The direct stimulus to the development of the “running” element of English amateur athletics was the Carnival, which experienced a brief surge in public interest in the early 1860s with the feats at London running-grounds of “Crowcatcher “ Lang and the American Indian Deerfoot . At this point, separate events for the gentry were sometimes held within these Pedestrian Carnivals or in closed “amateur” meetings at tracks owned by professional promoters, often publicans. But this was only the running- element of the athletics programme, and it should come as no surprise that these early facilities were invariably called “running grounds”.

The first great public figure in modern athletics history had been the Scot, Captain Barclay Allardyce, who in 1809 walked a thousand miles in a thousand hours for a wager of £10,000. Barclay, a notable agriculturist, has been claimed as the father of modern athletics training, his most memorable feat being his preparation of the English pugilist Tom Cribb to defeat the black American Molyneux.  But Barclay drew upon much earlier training-methods, directly in line with the medical theory of the period, drawn fom Hippocrates, whose mentor had been a coach, Herodicus of Megara.

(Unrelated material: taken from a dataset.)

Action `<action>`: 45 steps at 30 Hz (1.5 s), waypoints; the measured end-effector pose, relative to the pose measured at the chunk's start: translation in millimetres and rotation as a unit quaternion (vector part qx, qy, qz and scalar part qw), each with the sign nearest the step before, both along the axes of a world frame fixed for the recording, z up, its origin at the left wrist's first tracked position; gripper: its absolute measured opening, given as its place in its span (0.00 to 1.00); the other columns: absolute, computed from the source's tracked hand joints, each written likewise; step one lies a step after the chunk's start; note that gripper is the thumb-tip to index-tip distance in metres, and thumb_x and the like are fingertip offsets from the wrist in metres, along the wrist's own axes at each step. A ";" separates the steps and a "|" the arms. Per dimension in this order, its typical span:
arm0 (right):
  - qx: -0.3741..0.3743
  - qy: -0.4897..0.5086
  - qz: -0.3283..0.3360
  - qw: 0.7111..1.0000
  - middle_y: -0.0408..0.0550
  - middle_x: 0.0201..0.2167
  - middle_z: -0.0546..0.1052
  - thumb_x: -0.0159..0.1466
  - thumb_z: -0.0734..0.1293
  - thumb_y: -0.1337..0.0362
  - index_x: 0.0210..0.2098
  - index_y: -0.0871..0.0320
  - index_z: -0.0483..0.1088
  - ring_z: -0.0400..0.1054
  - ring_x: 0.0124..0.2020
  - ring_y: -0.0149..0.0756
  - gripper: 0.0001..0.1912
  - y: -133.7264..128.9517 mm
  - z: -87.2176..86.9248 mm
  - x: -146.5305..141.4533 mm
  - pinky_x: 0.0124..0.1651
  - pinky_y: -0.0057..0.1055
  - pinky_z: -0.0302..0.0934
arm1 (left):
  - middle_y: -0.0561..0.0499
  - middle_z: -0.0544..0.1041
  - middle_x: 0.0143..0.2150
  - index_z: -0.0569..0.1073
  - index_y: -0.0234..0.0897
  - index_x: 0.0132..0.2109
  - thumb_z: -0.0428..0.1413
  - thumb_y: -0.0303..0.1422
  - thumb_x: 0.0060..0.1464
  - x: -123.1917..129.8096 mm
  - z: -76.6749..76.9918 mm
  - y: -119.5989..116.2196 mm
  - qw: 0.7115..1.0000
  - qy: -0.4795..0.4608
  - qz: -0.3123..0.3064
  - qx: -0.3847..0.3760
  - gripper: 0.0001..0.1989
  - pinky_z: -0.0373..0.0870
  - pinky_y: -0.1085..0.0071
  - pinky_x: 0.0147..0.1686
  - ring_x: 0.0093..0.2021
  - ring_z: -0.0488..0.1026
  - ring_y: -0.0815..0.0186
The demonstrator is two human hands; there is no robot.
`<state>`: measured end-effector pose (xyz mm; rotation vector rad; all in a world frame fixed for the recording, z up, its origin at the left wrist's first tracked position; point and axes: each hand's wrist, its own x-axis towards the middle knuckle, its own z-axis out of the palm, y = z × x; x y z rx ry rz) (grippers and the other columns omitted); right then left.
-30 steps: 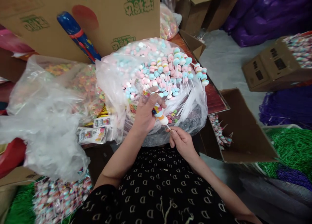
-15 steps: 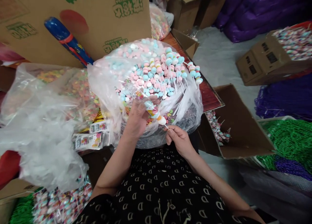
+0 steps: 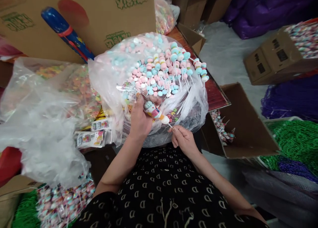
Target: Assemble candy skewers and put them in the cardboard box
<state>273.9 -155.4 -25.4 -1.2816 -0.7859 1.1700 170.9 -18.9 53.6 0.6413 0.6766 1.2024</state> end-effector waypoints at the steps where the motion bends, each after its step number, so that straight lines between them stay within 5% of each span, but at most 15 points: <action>1: -0.002 -0.007 0.011 1.000 0.32 0.10 0.61 0.69 0.65 0.39 0.34 0.56 0.73 0.57 0.11 0.27 0.25 -0.2 0.5 1.4 0.18 0.26 0.53 | 0.55 0.76 0.29 0.75 0.41 0.37 0.61 0.43 0.64 0.3 -1.4 -1.8 1.000 0.005 -0.001 0.007 0.12 0.78 0.67 0.45 0.33 0.77 0.69; 6: -0.009 -0.002 0.045 0.999 0.32 0.10 0.62 0.69 0.65 0.38 0.35 0.56 0.74 0.59 0.11 0.28 0.26 0.4 3.5 4.8 0.18 0.26 0.53 | 0.55 0.76 0.30 0.75 0.42 0.38 0.65 0.42 0.60 3.1 -10.4 -12.6 0.999 0.023 -0.024 0.039 0.10 0.77 0.69 0.41 0.33 0.78 0.69; 15: -0.033 0.226 0.099 0.968 0.27 0.11 0.57 0.62 0.73 0.41 0.33 0.56 0.70 0.50 0.10 0.23 0.24 11.4 4.7 -7.4 0.17 0.23 0.47 | 0.52 0.78 0.34 0.74 0.42 0.39 0.65 0.48 0.57 -1.7 -18.5 -24.2 0.994 0.062 -0.087 0.028 0.15 0.77 0.64 0.47 0.42 0.81 0.62; 20: -0.028 0.200 0.103 0.974 0.28 0.11 0.58 0.63 0.73 0.41 0.33 0.56 0.72 0.51 0.11 0.24 0.23 8.8 -1.6 1.0 0.18 0.25 0.47 | 0.47 0.82 0.47 0.77 0.45 0.49 0.70 0.51 0.49 -20.2 0.3 -13.3 0.994 0.044 -0.079 0.058 0.25 0.78 0.63 0.49 0.52 0.80 0.56; 24: -0.019 0.129 0.084 0.988 0.31 0.13 0.64 0.64 0.71 0.42 0.39 0.56 0.74 0.57 0.14 0.27 0.23 5.5 -2.8 3.6 0.22 0.27 0.52 | 0.54 0.78 0.33 0.77 0.43 0.50 0.68 0.43 0.55 -19.2 9.1 -4.9 0.997 0.037 -0.037 0.053 0.18 0.77 0.65 0.49 0.40 0.80 0.63; 27: 0.001 0.044 0.006 0.999 0.32 0.15 0.68 0.66 0.70 0.43 0.42 0.55 0.73 0.59 0.15 0.28 0.21 4.4 0.8 1.0 0.24 0.28 0.56 | 0.56 0.72 0.27 0.77 0.42 0.42 0.66 0.38 0.58 -11.1 2.9 -6.7 0.999 0.022 -0.026 0.034 0.09 0.77 0.66 0.47 0.33 0.76 0.68; 30: 0.013 -0.017 -0.056 0.998 0.32 0.14 0.66 0.67 0.68 0.42 0.41 0.54 0.73 0.58 0.15 0.28 0.21 4.2 4.0 -4.0 0.23 0.28 0.55 | 0.56 0.70 0.28 0.76 0.41 0.38 0.66 0.40 0.58 -3.3 -6.9 -16.0 0.999 0.009 -0.043 0.026 0.10 0.77 0.67 0.46 0.32 0.75 0.69; 35: 0.003 0.012 -0.031 0.999 0.31 0.12 0.64 0.67 0.67 0.41 0.41 0.55 0.73 0.57 0.13 0.27 0.22 5.5 1.5 -7.6 0.20 0.27 0.51 | 0.57 0.71 0.29 0.73 0.41 0.38 0.66 0.41 0.59 2.0 -17.7 -34.4 0.996 0.029 -0.080 0.013 0.12 0.77 0.68 0.44 0.32 0.75 0.69; 42: -0.004 0.023 -0.001 1.000 0.35 0.19 0.71 0.64 0.71 0.42 0.44 0.56 0.77 0.62 0.17 0.27 0.23 3.1 -3.9 2.5 0.24 0.27 0.58 | 0.55 0.73 0.29 0.74 0.41 0.37 0.66 0.42 0.60 1.8 -17.5 -26.1 0.997 0.031 -0.066 0.019 0.11 0.77 0.67 0.45 0.34 0.76 0.68; 45: -0.006 0.016 0.005 1.000 0.35 0.17 0.70 0.65 0.69 0.41 0.42 0.56 0.77 0.60 0.16 0.27 0.24 5.5 2.2 -2.4 0.22 0.27 0.56 | 0.55 0.74 0.29 0.75 0.41 0.37 0.67 0.42 0.57 5.4 -26.2 -34.5 0.993 0.049 -0.107 0.033 0.12 0.78 0.69 0.40 0.34 0.77 0.68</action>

So much for the early unstructured sources of modern athletics. The roots of the modern amateur movement lay in Britain’s public schools where, in the mid-19th century, sport became an agency by which an unruly student population might be controlled. This meant, in the main, team-activities, for public school sport meant the sublimation of individual desires. The Duke of Wellington famously said that Waterloo had been won on the playing fields of Eton, though Eton’s fields had no existence until after the Napoleonic Wars. But the development of amateur sport, the provision of shape, structure and a code of ethics to athletics did indeed rest with the product of our public schools. Their students moved on to Oxbridge, and instituted inter-college sports. And when as graduates they moved on to do business in London, they created similar clubs and competitions, initially through the Amateur Athletics Club, run by the remarkable John Chambers.

And things would soon change in the world of the professional athlete. The growth of the railway system would see the best Scottish athletes move away from their local games and compete throughout Scotland. This caused some Games to “prize out” the travellers, denying them entry, but market forces soon caused them to re-consider, and introduce separate local events. And “Bell’s Life” of 1860 teemed with local match-races; but in a few years they had almost completely disappeared.